Last Updated: 30 April 2009
Article by Jennifer Thomson, James Gaudin, Antonia Hardy, Hugh O'Loughlin, Philip Paschalides, Robert Varley and John Rogers

Most Read Contributor in Cayman Islands, September 2018

Introduction

New provisions of the Cayman Islands Companies Law (2007 Revision) (the "Law") to regulate the merger and consolidation of companies have recently been approved by the legislature. It is anticipated that the Companies (Amendment) Law, 2009 (the "Amendment") will come into effect around the end of April 2009. The new provisions are a welcome enhancement to the Law.

Overview

The Amendment introduces a new Part XVA of the Law which allows for the merger and consolidation of companies.

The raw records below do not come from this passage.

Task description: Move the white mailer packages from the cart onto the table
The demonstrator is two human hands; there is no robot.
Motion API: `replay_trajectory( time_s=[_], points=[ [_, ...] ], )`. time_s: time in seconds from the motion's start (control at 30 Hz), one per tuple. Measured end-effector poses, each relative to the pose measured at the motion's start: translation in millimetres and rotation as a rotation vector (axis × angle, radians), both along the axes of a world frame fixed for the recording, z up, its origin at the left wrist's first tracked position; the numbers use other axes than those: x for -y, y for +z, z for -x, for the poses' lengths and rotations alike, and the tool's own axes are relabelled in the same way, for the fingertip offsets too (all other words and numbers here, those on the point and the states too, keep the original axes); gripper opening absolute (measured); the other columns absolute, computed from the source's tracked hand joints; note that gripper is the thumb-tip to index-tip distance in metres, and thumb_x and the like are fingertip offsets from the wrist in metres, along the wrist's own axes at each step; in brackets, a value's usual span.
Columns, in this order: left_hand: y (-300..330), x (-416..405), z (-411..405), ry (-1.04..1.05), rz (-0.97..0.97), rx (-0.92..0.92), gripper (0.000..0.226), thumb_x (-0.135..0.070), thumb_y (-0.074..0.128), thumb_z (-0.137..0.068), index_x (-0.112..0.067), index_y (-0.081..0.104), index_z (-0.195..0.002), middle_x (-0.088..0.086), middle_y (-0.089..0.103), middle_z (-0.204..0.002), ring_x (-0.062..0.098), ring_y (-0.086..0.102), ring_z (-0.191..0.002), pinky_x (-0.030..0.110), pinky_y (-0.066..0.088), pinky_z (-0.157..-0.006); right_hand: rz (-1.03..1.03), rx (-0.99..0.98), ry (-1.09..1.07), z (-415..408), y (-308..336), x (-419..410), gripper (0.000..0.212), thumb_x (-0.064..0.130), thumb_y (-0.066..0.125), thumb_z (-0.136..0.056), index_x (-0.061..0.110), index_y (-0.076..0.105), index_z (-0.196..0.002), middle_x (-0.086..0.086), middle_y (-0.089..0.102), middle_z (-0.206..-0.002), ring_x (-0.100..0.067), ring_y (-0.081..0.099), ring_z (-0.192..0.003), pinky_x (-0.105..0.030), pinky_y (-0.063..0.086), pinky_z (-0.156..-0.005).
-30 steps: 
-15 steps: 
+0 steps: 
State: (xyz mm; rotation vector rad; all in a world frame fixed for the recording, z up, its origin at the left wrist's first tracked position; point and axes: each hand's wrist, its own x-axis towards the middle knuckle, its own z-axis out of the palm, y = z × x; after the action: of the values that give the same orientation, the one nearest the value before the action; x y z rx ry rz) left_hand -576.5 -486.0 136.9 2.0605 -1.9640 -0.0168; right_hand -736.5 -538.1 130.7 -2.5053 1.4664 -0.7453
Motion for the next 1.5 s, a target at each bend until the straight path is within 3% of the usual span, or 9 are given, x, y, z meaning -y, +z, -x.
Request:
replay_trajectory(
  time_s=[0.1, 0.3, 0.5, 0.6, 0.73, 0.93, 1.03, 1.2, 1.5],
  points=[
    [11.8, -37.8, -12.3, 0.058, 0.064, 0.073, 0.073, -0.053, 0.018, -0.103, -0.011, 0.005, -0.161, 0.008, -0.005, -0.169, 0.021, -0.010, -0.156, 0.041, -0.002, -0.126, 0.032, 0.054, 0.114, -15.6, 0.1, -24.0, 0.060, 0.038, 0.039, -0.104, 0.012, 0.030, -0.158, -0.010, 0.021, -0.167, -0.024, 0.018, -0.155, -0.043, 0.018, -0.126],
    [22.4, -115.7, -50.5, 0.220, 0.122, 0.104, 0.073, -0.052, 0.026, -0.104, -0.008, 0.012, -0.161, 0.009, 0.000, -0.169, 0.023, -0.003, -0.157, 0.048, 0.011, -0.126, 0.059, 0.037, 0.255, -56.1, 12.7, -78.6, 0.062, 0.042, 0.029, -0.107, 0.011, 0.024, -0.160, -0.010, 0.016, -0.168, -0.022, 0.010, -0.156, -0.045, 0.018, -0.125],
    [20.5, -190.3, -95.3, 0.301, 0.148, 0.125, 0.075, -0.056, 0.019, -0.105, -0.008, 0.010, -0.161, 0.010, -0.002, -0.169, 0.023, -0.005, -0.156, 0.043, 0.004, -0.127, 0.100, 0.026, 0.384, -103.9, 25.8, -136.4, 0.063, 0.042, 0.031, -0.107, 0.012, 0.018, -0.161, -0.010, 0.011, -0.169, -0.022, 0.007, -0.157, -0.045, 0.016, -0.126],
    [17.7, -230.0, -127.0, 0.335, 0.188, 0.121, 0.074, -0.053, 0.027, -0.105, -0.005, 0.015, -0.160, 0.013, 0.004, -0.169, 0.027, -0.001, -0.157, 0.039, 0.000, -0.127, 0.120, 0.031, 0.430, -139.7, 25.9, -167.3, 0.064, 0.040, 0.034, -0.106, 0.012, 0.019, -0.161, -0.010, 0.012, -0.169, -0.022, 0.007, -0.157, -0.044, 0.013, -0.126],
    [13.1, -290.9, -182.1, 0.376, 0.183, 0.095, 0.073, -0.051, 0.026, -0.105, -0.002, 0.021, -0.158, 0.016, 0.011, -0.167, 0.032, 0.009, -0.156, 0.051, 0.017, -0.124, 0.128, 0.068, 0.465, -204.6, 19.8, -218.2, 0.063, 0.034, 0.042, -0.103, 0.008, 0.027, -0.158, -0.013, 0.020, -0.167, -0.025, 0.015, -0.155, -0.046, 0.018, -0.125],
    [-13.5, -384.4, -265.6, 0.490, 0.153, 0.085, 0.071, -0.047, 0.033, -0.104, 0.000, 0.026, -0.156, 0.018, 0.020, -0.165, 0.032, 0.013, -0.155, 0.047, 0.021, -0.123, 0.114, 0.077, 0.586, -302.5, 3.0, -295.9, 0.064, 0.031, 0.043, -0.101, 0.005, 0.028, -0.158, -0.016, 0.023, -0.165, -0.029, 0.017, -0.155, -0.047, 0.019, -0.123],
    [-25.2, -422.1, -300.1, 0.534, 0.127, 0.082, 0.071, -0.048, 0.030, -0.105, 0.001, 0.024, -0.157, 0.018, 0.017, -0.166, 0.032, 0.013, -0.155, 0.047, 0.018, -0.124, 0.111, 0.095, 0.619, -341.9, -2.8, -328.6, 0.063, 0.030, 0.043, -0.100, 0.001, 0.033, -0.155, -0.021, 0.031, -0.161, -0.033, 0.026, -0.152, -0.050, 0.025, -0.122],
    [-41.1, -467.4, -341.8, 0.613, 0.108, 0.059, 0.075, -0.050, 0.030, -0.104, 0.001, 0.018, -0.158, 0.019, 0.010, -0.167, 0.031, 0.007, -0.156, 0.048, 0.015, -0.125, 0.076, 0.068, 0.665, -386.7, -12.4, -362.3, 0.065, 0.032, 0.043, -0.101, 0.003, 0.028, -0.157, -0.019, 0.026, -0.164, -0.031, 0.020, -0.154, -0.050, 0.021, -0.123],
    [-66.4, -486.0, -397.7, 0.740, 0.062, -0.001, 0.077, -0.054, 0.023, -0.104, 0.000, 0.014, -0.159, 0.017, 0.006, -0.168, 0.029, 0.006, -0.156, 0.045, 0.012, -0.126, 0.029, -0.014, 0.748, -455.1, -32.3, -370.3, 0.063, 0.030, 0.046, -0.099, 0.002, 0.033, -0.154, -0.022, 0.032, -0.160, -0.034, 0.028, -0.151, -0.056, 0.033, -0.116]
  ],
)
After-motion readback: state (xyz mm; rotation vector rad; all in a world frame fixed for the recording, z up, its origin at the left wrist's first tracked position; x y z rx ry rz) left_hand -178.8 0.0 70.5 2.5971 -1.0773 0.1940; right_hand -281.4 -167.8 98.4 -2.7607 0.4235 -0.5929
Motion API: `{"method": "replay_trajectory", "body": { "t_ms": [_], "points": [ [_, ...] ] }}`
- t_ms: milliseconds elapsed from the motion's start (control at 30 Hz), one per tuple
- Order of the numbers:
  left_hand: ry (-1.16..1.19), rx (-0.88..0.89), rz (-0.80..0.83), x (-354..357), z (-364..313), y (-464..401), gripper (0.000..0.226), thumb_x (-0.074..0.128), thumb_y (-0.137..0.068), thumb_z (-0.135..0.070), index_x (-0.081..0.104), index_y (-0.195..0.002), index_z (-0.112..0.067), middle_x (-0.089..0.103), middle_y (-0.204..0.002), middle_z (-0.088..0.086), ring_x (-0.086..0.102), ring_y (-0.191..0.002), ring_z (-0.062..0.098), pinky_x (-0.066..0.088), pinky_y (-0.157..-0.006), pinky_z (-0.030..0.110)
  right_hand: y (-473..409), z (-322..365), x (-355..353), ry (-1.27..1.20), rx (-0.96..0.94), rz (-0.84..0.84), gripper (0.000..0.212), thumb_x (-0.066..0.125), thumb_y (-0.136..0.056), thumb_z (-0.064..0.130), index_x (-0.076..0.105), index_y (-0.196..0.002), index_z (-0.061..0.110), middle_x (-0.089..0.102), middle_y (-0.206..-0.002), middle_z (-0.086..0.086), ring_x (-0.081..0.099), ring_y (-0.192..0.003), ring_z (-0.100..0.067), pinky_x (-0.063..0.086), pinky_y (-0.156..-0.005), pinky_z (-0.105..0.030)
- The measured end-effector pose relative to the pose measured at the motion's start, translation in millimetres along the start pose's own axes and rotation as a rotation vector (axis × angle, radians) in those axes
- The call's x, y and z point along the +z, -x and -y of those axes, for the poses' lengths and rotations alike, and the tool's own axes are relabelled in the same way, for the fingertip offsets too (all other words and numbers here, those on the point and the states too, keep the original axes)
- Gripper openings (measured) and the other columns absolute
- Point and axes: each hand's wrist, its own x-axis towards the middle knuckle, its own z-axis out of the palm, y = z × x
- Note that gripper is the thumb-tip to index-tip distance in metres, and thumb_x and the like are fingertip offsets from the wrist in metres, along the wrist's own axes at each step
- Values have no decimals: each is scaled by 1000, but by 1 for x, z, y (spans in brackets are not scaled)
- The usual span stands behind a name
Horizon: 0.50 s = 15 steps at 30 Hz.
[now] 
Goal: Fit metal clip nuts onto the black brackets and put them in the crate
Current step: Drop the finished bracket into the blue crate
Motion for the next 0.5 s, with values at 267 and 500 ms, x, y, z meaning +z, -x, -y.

A "merger" involves the merging of two or more constituent companies whereby one of such companies is the surviving company. A "consolidation" involves the combination of two or more constituent companies into a consolidated company. In each case, the property and liabilities of the constituent companies will be vested in the surviving or consolidated company.

The new merger and consolidation provisions will sit alongside the existing scheme of arrangement provisions in Sections 86 and 87 of the Law. The new provisions will offer a quicker, less onerous system of achieving a merger or consolidation than is possible by way of a scheme of arrangement. The scheme of arrangement mechanism which requires (amongst other things) court approval will remain relevant for more complicated combinations where the surviving company is to be a foreign corporation.

Who can merge/consolidate?

Any two or more Cayman Islands companies limited by shares (other than segregated portfolio companies) may merge or consolidate in accordance with the Amendment.

The Amendment also allows one or more Cayman Islands companies to merge or consolidate with one or more foreign companies (provided that the laws of the foreign jurisdiction permit such merger or consolidation), where the surviving or consolidated company will be a Cayman Islands company.

What is the procedure for a merger/consolidation?

Step 1: Approve the plan of merger or consolidation

The first step is for the directors of each constituent company to approve a written plan of merger or consolidation (a "Plan"). The Amendment specifies the required content of the Plan, which includes (i) the terms and conditions of the proposed merger or consolidation, including the rights and restrictions to be attached to the shares issued in the consolidated or surviving company, (ii) details of the memorandum and articles of association of the surviving or consolidated company, (iii) any amount or benefit paid or payable to the directors as a consequence of the merger or consolidation and (iv) the name and address of any secured creditor and the nature of the secured interest held.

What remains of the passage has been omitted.